The ocean made her joyful, and the ocean smiled to do it. But the ocean never really believed she’d do anything for it. Oceans are big, and compared to an ocean, this little girl really was quite small.

One day, while running along the beach, she noticed a plastic cup floating in the surf. Not far away, she saw a plastic bag. Then she spotted a lost pair of sunglasses. And it went on and on.

To the ocean, these bits of trash feel a little like something stuck under your fingernails. It didn’t like the feeling, but it was kind of used to it. Certainly there’s a lot of it about.
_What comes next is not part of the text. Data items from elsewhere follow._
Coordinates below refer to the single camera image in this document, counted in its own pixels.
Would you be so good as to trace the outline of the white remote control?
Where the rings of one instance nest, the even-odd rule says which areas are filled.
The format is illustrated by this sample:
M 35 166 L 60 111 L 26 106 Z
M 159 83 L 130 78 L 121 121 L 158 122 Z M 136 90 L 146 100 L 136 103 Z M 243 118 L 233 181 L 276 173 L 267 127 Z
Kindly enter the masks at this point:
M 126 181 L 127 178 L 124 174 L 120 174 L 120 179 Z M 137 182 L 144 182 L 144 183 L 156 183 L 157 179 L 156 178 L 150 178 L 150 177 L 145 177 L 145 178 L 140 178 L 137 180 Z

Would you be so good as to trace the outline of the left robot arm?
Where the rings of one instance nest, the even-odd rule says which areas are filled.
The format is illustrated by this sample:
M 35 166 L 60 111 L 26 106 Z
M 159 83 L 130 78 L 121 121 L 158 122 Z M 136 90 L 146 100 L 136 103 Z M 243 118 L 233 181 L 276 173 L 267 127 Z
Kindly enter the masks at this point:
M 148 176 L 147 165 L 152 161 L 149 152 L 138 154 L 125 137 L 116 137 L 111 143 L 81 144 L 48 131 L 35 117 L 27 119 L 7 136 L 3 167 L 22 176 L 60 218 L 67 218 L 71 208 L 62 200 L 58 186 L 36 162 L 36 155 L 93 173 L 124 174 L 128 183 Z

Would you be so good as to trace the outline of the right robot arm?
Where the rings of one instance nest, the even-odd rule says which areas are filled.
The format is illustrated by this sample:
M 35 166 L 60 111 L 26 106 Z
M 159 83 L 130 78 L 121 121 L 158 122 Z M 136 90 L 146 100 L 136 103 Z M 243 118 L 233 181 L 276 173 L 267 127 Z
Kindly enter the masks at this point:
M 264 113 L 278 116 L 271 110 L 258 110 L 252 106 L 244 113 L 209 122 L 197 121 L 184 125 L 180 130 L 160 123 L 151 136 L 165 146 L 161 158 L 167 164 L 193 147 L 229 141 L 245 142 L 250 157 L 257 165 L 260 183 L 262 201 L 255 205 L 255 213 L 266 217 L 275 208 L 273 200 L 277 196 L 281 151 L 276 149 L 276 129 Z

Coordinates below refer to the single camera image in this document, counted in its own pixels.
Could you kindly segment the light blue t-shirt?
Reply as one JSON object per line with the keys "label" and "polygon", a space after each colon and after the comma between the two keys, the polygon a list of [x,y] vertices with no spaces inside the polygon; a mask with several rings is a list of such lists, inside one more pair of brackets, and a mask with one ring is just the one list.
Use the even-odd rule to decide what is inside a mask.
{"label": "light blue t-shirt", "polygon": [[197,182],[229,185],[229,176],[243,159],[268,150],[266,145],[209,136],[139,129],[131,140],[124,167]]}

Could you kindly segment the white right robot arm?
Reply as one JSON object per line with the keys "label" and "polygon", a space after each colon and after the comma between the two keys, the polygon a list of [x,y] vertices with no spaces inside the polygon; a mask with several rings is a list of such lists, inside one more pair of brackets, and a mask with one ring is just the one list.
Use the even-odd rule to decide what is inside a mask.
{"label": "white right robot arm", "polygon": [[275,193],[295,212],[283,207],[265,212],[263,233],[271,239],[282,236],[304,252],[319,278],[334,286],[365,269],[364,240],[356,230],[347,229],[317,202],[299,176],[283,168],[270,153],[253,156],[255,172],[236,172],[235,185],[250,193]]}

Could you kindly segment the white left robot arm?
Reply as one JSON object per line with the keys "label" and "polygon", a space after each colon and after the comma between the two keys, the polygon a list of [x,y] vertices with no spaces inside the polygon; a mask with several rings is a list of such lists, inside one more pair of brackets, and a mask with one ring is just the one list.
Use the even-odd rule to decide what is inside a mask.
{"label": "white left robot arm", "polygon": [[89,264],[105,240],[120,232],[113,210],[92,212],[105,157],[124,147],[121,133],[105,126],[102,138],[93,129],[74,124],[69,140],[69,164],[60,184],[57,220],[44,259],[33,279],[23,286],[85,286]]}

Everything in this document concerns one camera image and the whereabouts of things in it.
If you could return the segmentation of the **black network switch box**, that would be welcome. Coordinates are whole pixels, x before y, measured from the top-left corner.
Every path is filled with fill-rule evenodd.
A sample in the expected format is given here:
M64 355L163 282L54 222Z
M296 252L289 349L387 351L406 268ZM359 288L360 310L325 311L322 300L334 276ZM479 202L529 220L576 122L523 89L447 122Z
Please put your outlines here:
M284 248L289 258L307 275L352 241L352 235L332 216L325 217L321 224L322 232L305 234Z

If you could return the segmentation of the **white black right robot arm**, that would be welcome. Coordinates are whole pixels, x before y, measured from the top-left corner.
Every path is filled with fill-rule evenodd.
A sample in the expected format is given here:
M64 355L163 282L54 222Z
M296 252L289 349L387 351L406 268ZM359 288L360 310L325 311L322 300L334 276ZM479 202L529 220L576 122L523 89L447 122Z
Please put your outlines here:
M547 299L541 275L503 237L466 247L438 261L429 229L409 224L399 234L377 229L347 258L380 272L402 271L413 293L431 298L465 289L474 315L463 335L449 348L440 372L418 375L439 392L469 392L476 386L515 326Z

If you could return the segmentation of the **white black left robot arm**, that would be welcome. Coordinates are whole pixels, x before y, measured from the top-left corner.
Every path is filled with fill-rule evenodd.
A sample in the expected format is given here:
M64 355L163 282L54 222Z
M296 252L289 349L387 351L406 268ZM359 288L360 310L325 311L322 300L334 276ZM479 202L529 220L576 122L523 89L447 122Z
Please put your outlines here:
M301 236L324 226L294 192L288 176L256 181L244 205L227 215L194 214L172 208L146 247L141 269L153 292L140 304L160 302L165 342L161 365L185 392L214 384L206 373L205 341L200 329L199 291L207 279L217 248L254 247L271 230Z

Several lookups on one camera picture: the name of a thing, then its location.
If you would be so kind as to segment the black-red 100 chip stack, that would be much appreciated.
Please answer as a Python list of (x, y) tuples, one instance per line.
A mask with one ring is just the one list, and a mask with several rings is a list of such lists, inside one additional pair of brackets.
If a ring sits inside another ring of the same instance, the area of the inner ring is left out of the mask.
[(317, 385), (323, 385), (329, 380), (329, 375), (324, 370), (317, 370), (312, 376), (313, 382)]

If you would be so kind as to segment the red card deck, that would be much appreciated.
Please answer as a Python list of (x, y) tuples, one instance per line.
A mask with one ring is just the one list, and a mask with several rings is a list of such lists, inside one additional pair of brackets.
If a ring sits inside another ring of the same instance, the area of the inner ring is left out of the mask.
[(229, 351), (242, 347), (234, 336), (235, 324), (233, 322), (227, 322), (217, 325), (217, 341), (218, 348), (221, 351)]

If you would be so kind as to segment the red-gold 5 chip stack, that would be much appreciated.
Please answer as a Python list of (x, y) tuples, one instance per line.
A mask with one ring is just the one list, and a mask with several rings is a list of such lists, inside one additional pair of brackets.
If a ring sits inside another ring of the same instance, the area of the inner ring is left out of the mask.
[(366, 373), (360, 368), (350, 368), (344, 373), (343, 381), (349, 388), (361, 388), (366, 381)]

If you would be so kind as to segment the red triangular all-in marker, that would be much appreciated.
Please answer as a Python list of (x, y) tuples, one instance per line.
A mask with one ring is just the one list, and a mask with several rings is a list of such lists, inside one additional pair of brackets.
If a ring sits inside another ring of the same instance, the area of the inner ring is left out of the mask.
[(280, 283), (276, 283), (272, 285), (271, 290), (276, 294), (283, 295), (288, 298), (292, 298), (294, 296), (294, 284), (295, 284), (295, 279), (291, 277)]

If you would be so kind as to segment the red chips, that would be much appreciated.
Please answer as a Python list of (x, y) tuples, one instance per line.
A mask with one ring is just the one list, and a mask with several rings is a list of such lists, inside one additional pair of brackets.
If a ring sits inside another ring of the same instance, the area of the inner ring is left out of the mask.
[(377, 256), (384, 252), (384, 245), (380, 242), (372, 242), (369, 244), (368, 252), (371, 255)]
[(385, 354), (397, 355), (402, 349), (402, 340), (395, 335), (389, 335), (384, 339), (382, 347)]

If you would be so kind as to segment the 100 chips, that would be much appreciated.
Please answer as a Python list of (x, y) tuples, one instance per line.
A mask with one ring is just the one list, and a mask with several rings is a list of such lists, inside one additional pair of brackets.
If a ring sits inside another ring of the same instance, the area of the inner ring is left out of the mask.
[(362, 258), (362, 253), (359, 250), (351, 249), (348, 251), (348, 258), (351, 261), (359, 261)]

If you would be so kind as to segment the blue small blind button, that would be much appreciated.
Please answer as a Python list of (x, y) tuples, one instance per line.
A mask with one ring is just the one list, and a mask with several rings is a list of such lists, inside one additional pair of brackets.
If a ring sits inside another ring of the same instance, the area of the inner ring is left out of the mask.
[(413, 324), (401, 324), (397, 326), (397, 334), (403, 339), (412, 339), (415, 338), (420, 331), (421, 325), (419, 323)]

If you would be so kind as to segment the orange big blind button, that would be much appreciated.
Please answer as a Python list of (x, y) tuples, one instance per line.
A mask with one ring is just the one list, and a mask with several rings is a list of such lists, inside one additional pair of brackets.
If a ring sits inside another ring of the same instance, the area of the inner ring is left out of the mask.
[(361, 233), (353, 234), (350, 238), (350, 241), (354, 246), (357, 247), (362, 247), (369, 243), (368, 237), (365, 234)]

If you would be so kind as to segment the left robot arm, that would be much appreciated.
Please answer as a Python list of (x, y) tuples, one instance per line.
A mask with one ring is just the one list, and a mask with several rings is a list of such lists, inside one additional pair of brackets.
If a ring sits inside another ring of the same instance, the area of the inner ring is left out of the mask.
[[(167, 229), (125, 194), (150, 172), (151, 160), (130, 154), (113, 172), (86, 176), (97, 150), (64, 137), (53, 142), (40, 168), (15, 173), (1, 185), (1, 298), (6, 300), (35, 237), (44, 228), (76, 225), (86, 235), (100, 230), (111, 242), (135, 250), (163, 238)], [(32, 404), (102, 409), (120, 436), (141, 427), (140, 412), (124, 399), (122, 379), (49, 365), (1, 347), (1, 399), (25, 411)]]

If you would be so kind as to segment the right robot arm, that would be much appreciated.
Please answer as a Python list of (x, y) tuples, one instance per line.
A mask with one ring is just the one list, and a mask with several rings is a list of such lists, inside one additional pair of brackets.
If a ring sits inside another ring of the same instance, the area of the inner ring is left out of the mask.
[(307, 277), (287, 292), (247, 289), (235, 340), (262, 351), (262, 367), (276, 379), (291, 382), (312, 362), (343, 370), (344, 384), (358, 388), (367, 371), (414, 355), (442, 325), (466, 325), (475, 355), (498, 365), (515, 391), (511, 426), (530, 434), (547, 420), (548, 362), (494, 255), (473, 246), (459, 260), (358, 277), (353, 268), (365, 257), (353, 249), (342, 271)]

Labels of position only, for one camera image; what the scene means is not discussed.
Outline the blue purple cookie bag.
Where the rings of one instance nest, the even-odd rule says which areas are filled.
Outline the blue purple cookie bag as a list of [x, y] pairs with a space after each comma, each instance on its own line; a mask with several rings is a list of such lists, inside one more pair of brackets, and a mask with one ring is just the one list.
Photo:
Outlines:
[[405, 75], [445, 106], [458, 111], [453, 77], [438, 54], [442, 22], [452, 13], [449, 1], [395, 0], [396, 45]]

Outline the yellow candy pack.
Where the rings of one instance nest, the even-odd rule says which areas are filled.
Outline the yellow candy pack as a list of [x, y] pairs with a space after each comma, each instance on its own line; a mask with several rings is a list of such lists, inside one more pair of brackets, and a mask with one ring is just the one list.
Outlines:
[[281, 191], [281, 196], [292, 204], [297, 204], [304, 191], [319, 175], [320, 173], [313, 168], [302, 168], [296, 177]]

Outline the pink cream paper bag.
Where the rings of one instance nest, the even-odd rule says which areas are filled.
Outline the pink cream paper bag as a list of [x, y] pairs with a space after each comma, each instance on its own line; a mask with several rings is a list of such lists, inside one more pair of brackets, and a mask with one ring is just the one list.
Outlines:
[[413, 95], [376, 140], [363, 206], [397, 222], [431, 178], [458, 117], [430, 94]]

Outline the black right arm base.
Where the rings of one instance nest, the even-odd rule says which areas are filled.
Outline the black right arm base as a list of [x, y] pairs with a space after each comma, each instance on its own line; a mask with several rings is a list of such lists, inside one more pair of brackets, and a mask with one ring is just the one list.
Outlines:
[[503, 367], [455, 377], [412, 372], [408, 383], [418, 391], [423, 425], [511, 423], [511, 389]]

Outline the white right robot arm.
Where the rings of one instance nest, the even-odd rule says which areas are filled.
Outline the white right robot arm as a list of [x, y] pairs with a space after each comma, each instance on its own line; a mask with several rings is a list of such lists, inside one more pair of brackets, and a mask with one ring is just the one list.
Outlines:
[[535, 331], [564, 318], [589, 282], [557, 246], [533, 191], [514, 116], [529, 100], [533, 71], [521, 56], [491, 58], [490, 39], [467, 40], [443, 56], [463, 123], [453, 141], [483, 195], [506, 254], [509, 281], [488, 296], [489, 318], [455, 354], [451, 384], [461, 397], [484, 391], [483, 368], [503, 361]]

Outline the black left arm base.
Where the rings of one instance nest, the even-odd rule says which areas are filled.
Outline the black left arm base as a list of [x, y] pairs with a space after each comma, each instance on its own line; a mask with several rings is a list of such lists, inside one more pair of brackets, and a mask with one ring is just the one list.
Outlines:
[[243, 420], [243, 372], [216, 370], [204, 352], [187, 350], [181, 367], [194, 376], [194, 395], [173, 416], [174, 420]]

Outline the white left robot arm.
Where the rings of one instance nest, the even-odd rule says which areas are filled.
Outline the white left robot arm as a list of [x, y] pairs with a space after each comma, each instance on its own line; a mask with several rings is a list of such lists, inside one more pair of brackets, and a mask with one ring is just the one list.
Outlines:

The little girl didn’t leave the cup where it was, or the bag, or the sunglasses. She picked up all of them, and everything else she could see, and took them away.

Every time the ocean saw her after that, she brought a bag with her, and filled it with those bits of flotsam trash she found. And she’d swim, and run, and build sand castles, and laugh, and laugh, and laugh. And she’d clear away all the trash she’d collected.

It’s a big world, and a big ocean. She paid it a favor that was small in some ways – but you’d better believe that the ocean was as grateful for her gift to it as she was for all its gifts to her.